• Your task
So that the copy matches the original, retype each line of the material below exactly.

• Material provided

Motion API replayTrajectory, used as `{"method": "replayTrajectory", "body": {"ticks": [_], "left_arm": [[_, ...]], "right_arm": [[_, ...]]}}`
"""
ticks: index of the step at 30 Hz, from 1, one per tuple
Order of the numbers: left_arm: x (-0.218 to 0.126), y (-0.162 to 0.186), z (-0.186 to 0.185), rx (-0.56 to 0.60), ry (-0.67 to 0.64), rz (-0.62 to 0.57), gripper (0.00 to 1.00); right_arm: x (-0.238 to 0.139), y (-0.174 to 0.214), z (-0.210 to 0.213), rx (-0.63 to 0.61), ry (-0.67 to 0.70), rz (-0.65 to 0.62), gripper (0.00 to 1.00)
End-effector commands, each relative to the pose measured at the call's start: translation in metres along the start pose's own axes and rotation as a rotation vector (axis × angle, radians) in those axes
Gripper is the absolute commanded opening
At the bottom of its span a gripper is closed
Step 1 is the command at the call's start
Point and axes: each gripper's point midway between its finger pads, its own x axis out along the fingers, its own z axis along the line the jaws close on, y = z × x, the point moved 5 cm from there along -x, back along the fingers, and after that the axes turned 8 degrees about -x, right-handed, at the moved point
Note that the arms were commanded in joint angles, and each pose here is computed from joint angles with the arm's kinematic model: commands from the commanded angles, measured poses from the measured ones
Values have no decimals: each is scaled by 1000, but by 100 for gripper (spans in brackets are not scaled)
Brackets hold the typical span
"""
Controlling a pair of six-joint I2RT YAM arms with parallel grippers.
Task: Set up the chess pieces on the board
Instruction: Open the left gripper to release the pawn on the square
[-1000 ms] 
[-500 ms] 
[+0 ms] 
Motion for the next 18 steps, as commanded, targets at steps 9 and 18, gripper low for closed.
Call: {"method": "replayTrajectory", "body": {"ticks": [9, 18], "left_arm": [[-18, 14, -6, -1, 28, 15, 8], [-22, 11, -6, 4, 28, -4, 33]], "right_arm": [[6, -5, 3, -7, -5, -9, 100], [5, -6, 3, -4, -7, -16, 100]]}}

• Solution to this exercise
Motion API replayTrajectory, used as `{"method": "replayTrajectory", "body": {"ticks": [_], "left_arm": [[_, ...]], "right_arm": [[_, ...]]}}`
"""
ticks: index of the step at 30 Hz, from 1, one per tuple
Order of the numbers: left_arm: x (-0.218 to 0.126), y (-0.162 to 0.186), z (-0.186 to 0.185), rx (-0.56 to 0.60), ry (-0.67 to 0.64), rz (-0.62 to 0.57), gripper (0.00 to 1.00); right_arm: x (-0.238 to 0.139), y (-0.174 to 0.214), z (-0.210 to 0.213), rx (-0.63 to 0.61), ry (-0.67 to 0.70), rz (-0.65 to 0.62), gripper (0.00 to 1.00)
End-effector commands, each relative to the pose measured at the call's start: translation in metres along the start pose's own axes and rotation as a rotation vector (axis × angle, radians) in those axes
Gripper is the absolute commanded opening
At the bottom of its span a gripper is closed
Step 1 is the command at the call's start
Point and axes: each gripper's point midway between its finger pads, its own x axis out along the fingers, its own z axis along the line the jaws close on, y = z × x, the point moved 5 cm from there along -x, back along the fingers, and after that the axes turned 8 degrees about -x, right-handed, at the moved point
Note that the arms were commanded in joint angles, and each pose here is computed from joint angles with the arm's kinematic model: commands from the commanded angles, measured poses from the measured ones
Values have no decimals: each is scaled by 1000, but by 100 for gripper (spans in brackets are not scaled)
Brackets hold the typical span
"""
Controlling a pair of six-joint I2RT YAM arms with parallel grippers.
Task: Set up the chess pieces on the board
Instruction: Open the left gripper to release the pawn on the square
[-1000 ms] 
[-500 ms] 
[+0 ms] 
Motion for the next 18 steps, as commanded, targets at steps 9 and 18, gripper low for closed.
Call: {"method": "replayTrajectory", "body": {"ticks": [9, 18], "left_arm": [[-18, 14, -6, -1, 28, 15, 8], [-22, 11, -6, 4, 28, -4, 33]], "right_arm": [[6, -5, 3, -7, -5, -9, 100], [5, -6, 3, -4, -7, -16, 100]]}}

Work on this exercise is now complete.